Putnam begins Upswing by portraying the late nineteenth century Gilded Age. The stresses of that period of industrialization—similar to the tensions facing today’s society—were at least partly the product of new technologies. At stake was the very real possibility that the narcissistic concentration of economic power in a few hands would destroy American democracy. How could the U.S. both preserve the idea that “this nation, under God, shall have a new birth of freedom” and preserve the right of business tycoons to build industries, in the face of technology that permitted unprecedented accumulations of wealth? Putnam tells a story of political divisiveness, racial violence, and economic inequality. Though he’s writing about the post-Civil War era, this description sounds like the headlines that one would read in a current edition of The New York Times.
But the remarkable—and encouraging—part of the book’s narrative is what Putnam recounts next: he details a seventy year “upswing” (from about 1895 to about 1965) of increasing democratization, cooperative and generous altruism, high levels of bipartisanship, and greater political and economic equality for historically oppressed groups, such as women, African Americans, and other people of color. The author demonstrates these positive changes by presenting extensive statistical analysis from many scholars, portrayed in over sixty graphs. The upswing occurred because of the hard work of a highly dedicated group of reformers during the Progressive era, the New Deal, the war years, and the Great Society.
Putnam provides so many examples of positive social capital during the upswing that it’s difficult to summarize them all. One of my favorites, though, is his outline of the growth of political comity during the 1940s, ‘50s, and early ‘60s. Diagrams in the book show the high degree of bipartisan cooperation in those years, resulting in constructive action for crucial legislative achievements like work safety laws, the interstate highway system, Civil Rights acts, and immigration reform. How I wish for such political cooperation today, which could result in enacting positive changes for the benefit of all.

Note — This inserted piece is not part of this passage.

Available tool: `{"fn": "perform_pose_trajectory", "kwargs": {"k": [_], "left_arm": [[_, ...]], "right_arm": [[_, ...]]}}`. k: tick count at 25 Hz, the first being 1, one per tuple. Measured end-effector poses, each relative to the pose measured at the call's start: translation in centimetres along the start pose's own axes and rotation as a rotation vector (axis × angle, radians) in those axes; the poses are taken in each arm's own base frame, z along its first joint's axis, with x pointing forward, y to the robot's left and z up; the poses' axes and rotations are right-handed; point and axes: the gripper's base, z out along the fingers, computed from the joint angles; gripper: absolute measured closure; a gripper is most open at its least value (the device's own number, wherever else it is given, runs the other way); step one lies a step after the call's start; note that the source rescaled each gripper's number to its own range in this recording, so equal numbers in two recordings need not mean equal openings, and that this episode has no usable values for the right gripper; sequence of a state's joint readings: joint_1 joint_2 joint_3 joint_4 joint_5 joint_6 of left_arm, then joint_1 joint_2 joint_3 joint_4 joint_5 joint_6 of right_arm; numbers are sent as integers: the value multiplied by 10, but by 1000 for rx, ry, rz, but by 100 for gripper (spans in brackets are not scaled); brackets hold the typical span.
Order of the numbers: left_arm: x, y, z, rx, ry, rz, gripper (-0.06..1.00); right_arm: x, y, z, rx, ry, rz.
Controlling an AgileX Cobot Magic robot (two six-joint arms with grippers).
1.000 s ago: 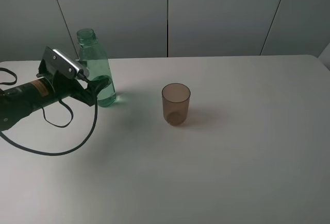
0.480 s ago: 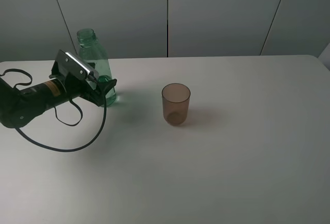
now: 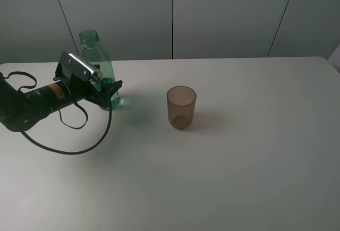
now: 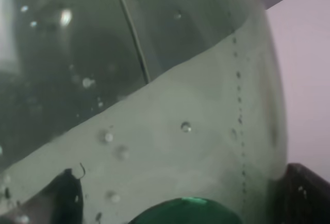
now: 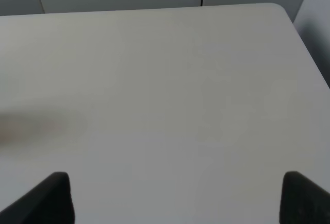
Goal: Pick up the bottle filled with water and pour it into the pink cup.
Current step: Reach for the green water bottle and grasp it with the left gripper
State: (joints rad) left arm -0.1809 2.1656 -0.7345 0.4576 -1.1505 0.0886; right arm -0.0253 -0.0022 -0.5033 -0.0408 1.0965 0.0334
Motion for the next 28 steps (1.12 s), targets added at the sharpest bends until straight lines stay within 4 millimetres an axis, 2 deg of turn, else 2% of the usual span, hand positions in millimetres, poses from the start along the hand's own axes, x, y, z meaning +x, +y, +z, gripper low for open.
{"fn": "perform_pose_trajectory", "kwargs": {"k": [18, 19, 20, 21, 22, 23, 28], "left_arm": [[-3, 3, 4, -5, -21, 6, -2], [-3, 3, 4, -5, -21, 6, 5], [-2, 2, 4, -4, -20, 6, 27], [-2, 3, 4, -6, -20, 5, 61], [-2, 3, 4, -6, -20, 0, 81], [-2, 2, 4, -4, -18, -1, 92], [-2, 0, 5, 0, -21, 0, 93]], "right_arm": [[0, 0, 0, 0, 0, 0], [0, 0, 0, 0, 0, 0], [0, 0, 0, 0, 0, 0], [0, 0, 0, 0, 0, 0], [0, 0, 0, 0, 0, 0], [0, 0, 0, 0, 0, 0], [0, 0, 0, 0, 0, 0]]}}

Following up on these decades of cohesion, however, beginning in the mid-1960s, came the unravelling of the social fabric in the U.S., when self-interest and fragmentation took the place of generous responsibility toward the common good. Putnam describes this motion as an arc that has moved from an “I”-focused society (Gilded Age) to a “we”-focused society (1940s-early ‘60s) and then followed once again, more recently, by an “I”-focused society. The political and social upheaval of the past few years seems to support his characterization of American society’s return to an I-focused posture.

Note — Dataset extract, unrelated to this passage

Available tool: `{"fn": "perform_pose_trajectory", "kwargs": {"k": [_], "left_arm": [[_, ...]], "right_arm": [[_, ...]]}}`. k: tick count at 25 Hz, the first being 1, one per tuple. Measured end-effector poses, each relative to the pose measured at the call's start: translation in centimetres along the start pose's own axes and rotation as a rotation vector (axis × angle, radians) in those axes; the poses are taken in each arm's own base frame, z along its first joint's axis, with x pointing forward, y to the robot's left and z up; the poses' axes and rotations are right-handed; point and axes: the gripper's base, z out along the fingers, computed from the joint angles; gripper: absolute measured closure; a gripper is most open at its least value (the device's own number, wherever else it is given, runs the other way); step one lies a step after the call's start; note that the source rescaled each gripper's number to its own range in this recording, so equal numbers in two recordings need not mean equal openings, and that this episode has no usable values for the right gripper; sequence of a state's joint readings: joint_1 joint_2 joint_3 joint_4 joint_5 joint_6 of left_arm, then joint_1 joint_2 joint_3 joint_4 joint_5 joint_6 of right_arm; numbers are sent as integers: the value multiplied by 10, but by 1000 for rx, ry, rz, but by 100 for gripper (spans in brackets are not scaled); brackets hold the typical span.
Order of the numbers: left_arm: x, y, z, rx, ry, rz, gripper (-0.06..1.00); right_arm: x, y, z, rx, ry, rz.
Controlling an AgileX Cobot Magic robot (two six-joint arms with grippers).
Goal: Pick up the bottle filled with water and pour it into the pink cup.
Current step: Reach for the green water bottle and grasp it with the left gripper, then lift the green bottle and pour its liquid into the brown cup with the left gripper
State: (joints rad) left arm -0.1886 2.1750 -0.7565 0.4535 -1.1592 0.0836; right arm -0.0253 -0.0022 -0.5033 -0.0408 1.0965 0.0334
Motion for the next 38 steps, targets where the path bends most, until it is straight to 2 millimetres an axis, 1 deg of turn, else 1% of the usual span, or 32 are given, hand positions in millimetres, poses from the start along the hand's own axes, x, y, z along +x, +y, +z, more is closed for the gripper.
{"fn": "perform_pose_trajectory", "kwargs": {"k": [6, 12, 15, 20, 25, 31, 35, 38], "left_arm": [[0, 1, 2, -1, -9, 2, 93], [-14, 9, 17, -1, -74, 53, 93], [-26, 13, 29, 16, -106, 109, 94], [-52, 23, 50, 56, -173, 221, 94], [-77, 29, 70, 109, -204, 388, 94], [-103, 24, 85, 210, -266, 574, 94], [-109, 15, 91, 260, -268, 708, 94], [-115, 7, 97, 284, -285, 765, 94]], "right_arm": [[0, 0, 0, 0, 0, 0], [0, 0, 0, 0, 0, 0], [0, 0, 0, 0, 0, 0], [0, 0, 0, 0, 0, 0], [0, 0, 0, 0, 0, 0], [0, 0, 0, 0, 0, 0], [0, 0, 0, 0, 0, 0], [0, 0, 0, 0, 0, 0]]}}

It will be interesting for readers to note that Putnam places the start of our current condition of social angst prior to the rise of social media. Now the argument of Upswing clearly doesn’t let Big Tech off the hook as a factor but, as with most events in history, it’s essential to provide nuance and complexity. The role of social media, he contends, served mostly as an accelerant to a trend that he dates back to the mid-1960s.
But Putnam isn’t dissuaded or discouraged by America’s current malaise. The subtitle of Upswing reiterates his typically optimistic frame of mind, when he declares—regarding our coming together a century ago—that “we can do it again.” Let’s hope that he’s correct: we certainly could use some upswinging right about now.